### Exercise goal
Exactly as written, copy the lines that run from the start of the data below to the line containing "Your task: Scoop", both ends included.

### Data below

_ _ _ _ _

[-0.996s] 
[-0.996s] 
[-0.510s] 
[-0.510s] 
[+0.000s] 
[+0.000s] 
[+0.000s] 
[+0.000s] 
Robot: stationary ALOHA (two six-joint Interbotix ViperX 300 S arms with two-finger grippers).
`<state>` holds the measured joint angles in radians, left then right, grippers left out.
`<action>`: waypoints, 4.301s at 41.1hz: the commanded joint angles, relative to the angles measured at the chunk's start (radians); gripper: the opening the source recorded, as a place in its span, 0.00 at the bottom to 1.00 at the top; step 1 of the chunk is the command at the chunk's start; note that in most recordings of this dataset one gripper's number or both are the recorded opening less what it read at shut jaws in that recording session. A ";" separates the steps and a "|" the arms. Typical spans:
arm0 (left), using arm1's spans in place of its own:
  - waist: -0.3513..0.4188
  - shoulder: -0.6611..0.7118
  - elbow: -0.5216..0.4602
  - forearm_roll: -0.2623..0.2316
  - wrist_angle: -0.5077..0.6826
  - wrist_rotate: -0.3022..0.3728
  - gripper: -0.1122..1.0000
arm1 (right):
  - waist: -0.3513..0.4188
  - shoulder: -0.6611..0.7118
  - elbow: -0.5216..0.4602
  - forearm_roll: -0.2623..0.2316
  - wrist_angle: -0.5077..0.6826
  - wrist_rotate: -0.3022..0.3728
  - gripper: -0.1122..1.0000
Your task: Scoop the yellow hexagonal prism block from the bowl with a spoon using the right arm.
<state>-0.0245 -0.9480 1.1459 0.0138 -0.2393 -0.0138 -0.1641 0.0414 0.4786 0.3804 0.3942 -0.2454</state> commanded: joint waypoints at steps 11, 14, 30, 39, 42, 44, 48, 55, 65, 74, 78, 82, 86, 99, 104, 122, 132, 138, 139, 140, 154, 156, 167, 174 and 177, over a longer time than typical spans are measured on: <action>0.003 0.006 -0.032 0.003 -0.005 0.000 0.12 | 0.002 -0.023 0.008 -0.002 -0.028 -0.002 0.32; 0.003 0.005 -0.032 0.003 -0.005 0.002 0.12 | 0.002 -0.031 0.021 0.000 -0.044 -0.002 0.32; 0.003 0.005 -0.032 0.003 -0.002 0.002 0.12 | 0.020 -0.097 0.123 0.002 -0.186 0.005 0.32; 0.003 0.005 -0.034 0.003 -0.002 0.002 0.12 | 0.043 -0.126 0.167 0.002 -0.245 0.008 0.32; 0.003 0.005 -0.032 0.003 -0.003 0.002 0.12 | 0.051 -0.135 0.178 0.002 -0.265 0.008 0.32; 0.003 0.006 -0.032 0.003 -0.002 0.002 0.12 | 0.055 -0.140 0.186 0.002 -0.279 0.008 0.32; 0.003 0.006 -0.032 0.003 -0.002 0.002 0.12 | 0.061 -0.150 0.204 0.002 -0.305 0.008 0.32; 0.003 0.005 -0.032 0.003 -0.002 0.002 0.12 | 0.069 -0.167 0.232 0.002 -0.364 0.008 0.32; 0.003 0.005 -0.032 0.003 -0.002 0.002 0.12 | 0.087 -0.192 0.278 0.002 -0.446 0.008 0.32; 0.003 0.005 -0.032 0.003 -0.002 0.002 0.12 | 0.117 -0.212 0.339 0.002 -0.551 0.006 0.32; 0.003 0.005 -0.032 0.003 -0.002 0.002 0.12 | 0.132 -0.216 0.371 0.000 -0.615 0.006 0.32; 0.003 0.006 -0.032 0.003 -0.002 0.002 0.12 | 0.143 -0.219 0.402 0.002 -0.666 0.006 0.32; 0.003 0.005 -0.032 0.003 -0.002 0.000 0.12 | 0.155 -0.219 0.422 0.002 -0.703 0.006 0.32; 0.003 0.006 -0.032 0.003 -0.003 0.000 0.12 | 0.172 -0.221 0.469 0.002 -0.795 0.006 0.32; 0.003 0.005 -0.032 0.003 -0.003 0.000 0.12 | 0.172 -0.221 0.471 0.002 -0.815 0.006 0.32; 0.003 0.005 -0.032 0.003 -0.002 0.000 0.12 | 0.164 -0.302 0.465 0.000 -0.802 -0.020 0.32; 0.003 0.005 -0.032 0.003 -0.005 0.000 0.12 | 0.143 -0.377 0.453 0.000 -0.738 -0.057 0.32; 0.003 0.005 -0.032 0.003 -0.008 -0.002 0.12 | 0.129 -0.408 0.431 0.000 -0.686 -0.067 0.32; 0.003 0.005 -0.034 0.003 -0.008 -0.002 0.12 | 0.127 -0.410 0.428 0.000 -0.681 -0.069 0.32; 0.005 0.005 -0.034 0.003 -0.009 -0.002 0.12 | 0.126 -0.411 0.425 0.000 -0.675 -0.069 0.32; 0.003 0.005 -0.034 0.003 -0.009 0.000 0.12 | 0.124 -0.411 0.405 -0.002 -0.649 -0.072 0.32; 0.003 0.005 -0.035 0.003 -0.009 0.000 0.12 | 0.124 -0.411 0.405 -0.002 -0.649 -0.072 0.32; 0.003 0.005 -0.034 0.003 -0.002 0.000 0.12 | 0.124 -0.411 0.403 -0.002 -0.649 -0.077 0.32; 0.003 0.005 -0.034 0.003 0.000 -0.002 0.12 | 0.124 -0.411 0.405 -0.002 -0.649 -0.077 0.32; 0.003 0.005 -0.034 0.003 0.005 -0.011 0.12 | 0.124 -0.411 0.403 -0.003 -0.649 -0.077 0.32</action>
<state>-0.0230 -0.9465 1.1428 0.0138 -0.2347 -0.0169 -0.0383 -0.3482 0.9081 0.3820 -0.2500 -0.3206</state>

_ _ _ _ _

### Output for this task
[-0.996s] 
[-0.996s] 
[-0.510s] 
[-0.510s] 
[+0.000s] 
[+0.000s] 
[+0.000s] 
[+0.000s] 
Robot: stationary ALOHA (two six-joint Interbotix ViperX 300 S arms with two-finger grippers).
`<state>` holds the measured joint angles in radians, left then right, grippers left out.
`<action>`: waypoints, 4.301s at 41.1hz: the commanded joint angles, relative to the angles measured at the chunk's start (radians); gripper: the opening the source recorded, as a place in its span, 0.00 at the bottom to 1.00 at the top; step 1 of the chunk is the command at the chunk's start; note that in most recordings of this dataset one gripper's number or both are the recorded opening less what it read at shut jaws in that recording session. A ";" separates the steps and a "|" the arms. Typical spans:
arm0 (left), using arm1's spans in place of its own:
  - waist: -0.3513..0.4188
  - shoulder: -0.6611..0.7118
  - elbow: -0.5216..0.4602
  - forearm_roll: -0.2623..0.2316
  - wrist_angle: -0.5077..0.6826
  - wrist_rotate: -0.3022..0.3728
  - gripper: -0.1122..1.0000
arm1 (right):
  - waist: -0.3513..0.4188
  - shoulder: -0.6611..0.7118
  - elbow: -0.5216..0.4602
  - forearm_roll: -0.2623..0.2316
  - wrist_angle: -0.5077..0.6826
  - wrist_rotate: -0.3022..0.3728
  - gripper: -0.1122..1.0000
Your task: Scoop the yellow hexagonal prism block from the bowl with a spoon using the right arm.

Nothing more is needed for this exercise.